• What to produce:
What lines below contain the string "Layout"? List them all.

─── Information shown

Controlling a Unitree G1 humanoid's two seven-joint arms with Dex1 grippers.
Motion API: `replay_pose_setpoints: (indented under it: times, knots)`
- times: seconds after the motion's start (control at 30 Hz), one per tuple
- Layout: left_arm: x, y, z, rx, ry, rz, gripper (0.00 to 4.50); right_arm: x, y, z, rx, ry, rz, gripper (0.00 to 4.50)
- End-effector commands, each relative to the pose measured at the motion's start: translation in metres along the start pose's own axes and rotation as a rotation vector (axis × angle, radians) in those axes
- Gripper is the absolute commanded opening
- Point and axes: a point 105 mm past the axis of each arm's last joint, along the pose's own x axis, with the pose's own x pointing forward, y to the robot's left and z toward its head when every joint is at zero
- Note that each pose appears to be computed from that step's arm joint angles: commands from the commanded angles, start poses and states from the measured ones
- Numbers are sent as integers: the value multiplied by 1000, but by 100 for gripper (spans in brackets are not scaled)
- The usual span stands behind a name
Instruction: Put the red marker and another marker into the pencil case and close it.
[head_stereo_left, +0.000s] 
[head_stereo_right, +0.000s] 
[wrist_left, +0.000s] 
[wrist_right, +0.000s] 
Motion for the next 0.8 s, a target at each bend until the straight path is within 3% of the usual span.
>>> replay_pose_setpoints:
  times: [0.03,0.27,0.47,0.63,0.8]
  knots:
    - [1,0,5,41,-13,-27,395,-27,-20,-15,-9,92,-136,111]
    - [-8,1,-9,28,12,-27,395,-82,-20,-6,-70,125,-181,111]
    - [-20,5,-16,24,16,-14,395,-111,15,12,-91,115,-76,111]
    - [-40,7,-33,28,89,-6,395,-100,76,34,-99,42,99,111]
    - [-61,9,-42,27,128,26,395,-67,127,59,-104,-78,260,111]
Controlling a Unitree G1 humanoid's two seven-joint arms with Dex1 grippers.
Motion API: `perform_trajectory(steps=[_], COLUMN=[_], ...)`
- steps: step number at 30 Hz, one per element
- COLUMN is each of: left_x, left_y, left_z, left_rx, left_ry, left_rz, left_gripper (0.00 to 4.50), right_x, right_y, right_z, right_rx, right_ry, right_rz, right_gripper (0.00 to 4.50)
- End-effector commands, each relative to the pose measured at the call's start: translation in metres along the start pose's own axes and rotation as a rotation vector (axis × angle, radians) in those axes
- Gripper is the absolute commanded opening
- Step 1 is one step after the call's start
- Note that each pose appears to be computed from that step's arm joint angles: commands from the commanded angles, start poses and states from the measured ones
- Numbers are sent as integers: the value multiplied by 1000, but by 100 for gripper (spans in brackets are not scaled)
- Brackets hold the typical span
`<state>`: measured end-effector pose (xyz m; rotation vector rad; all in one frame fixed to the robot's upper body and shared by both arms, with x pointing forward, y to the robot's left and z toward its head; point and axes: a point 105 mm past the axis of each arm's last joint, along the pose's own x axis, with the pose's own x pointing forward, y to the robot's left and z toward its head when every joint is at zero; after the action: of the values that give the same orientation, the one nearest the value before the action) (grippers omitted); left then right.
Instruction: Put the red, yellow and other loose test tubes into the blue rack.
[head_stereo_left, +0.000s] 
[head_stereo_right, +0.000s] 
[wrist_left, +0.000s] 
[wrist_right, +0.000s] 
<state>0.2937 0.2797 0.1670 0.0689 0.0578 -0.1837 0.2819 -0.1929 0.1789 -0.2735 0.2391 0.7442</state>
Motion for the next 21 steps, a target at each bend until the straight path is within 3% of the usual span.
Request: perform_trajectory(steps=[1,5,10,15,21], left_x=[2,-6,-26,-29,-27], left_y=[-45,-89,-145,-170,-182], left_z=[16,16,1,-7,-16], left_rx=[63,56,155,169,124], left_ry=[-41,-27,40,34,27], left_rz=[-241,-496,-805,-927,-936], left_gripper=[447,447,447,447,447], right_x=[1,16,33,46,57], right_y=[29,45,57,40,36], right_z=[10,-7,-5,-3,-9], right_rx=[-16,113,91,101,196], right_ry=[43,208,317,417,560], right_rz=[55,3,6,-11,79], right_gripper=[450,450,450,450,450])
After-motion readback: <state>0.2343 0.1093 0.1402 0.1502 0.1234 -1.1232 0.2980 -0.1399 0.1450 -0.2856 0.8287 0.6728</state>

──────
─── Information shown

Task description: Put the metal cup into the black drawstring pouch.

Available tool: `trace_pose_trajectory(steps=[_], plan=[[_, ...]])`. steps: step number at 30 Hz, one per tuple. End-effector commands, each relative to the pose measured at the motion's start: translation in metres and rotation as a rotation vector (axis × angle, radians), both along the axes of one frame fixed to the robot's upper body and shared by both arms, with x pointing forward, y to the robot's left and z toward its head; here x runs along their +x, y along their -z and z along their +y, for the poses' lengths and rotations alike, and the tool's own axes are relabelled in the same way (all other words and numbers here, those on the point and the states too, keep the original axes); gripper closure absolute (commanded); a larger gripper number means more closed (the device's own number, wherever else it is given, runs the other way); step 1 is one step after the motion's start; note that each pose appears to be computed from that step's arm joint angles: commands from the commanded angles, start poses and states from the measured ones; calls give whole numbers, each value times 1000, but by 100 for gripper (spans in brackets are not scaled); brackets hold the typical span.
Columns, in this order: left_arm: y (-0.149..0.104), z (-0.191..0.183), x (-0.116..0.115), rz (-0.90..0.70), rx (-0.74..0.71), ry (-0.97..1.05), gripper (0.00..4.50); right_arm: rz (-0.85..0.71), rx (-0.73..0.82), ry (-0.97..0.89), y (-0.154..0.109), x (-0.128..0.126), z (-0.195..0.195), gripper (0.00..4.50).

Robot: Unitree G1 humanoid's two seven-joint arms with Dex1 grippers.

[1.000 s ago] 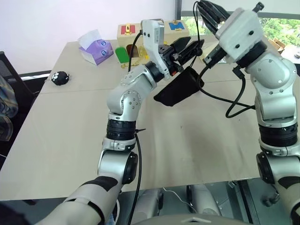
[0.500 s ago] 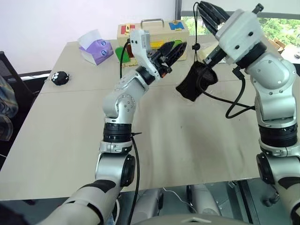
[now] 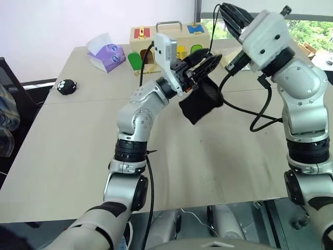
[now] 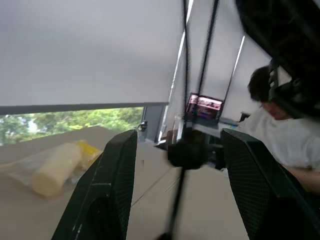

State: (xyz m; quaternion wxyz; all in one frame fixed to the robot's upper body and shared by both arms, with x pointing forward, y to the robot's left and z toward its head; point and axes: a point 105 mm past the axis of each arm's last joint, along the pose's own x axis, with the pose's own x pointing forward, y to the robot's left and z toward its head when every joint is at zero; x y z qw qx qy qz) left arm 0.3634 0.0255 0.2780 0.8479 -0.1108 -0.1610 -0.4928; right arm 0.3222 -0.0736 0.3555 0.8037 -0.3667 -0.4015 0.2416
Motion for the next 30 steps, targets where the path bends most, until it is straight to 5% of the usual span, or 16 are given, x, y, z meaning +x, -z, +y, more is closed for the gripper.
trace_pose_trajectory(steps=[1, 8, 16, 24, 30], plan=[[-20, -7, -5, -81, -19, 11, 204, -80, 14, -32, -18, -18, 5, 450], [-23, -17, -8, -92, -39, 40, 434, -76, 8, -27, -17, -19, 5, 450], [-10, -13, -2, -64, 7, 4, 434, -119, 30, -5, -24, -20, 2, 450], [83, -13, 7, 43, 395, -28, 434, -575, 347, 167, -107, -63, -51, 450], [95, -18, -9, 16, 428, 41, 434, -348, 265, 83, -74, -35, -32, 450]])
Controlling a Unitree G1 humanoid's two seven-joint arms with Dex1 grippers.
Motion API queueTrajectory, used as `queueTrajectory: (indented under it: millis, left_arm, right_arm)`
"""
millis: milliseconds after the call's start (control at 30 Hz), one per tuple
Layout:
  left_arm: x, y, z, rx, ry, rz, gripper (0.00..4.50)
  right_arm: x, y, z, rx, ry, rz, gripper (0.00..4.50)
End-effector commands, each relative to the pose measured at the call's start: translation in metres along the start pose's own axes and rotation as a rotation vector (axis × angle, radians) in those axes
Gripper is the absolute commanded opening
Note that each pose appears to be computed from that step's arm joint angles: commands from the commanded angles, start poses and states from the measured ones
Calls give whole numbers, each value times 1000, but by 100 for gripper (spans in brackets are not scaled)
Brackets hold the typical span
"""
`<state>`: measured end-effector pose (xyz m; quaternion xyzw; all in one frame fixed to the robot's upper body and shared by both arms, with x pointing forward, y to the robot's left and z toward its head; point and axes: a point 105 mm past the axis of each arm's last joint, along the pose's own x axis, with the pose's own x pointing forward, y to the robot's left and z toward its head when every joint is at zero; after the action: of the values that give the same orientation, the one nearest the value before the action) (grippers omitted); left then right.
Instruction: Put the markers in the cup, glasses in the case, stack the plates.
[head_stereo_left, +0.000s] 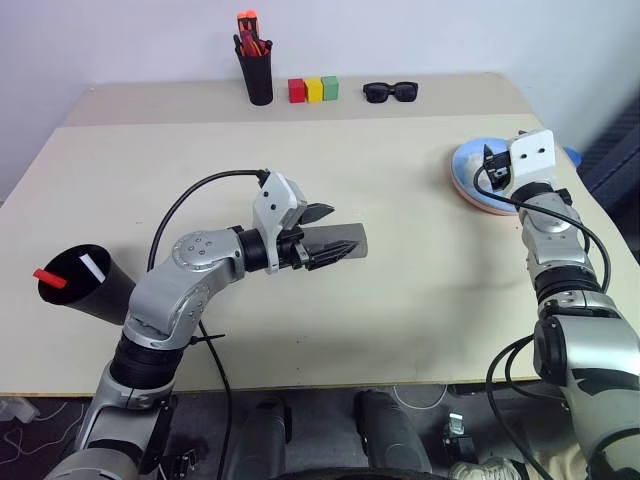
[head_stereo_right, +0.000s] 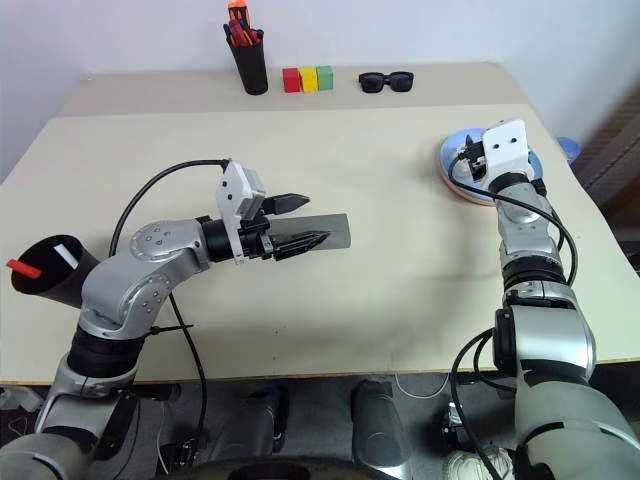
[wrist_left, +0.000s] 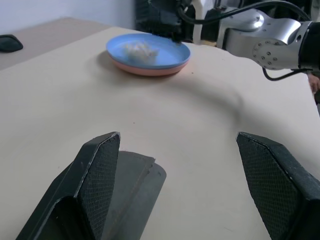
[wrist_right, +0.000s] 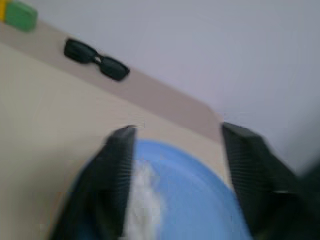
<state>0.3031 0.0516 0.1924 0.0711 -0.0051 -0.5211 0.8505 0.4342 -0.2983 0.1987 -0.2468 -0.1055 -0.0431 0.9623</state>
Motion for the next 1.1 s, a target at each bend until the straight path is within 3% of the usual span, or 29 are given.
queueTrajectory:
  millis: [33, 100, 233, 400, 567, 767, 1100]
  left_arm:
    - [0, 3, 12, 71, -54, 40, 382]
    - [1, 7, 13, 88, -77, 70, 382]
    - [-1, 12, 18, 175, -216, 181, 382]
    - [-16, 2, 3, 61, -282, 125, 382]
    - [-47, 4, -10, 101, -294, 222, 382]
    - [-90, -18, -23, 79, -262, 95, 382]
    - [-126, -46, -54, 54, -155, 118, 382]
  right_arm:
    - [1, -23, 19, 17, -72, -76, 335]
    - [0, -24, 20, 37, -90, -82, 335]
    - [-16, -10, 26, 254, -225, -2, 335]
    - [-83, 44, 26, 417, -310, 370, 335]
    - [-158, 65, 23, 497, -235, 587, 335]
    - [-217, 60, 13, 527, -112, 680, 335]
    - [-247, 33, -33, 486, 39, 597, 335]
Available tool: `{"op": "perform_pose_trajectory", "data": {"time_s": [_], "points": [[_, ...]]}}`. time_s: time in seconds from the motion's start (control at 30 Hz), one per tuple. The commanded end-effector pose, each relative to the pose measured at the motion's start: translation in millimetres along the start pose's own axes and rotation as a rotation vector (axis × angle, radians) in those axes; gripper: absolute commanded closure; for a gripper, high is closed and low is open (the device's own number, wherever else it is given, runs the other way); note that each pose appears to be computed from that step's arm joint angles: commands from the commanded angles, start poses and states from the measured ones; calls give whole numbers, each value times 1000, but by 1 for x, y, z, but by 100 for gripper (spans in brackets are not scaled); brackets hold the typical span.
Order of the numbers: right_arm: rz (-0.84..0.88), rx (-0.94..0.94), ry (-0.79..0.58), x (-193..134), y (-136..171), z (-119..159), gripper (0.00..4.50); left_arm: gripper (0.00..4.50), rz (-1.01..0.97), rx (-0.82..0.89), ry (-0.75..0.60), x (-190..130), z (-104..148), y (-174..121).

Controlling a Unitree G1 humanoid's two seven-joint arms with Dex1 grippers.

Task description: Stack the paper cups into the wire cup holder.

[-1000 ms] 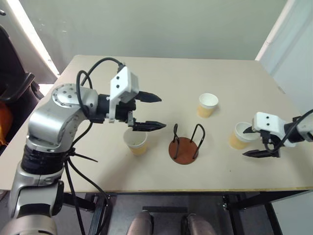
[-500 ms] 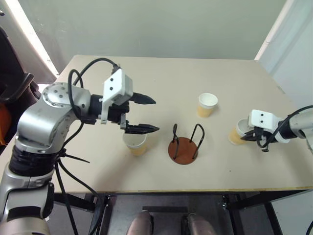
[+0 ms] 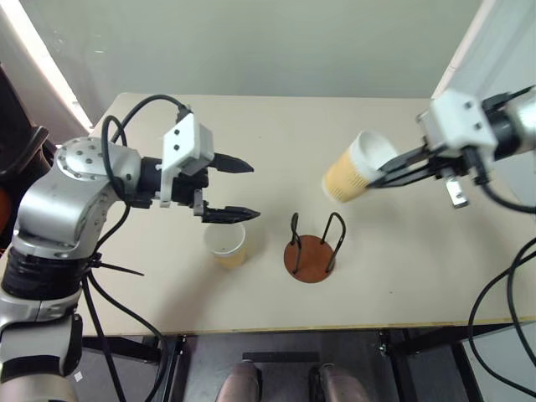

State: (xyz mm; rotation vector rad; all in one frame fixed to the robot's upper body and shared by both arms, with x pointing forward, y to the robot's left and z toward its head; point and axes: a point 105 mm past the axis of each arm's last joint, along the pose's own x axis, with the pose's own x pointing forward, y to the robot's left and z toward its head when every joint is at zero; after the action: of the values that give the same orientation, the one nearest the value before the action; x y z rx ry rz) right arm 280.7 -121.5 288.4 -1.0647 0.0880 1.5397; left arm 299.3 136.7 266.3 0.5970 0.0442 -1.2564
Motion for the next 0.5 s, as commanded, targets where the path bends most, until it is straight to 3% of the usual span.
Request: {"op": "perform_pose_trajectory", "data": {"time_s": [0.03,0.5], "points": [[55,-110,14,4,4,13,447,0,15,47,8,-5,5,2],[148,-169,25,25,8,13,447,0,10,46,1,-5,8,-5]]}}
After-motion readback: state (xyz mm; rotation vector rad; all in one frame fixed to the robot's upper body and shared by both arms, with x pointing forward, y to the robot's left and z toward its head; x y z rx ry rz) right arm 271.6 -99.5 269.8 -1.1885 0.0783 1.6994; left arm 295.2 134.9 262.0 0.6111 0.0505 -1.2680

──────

• Output for this exercise:
- Layout: left_arm: x, y, z, rx, ry, rz, gripper (0.00 to 4.50); right_arm: x, y, z, rx, ry, rz, gripper (0.00 to 4.50)
Layout:

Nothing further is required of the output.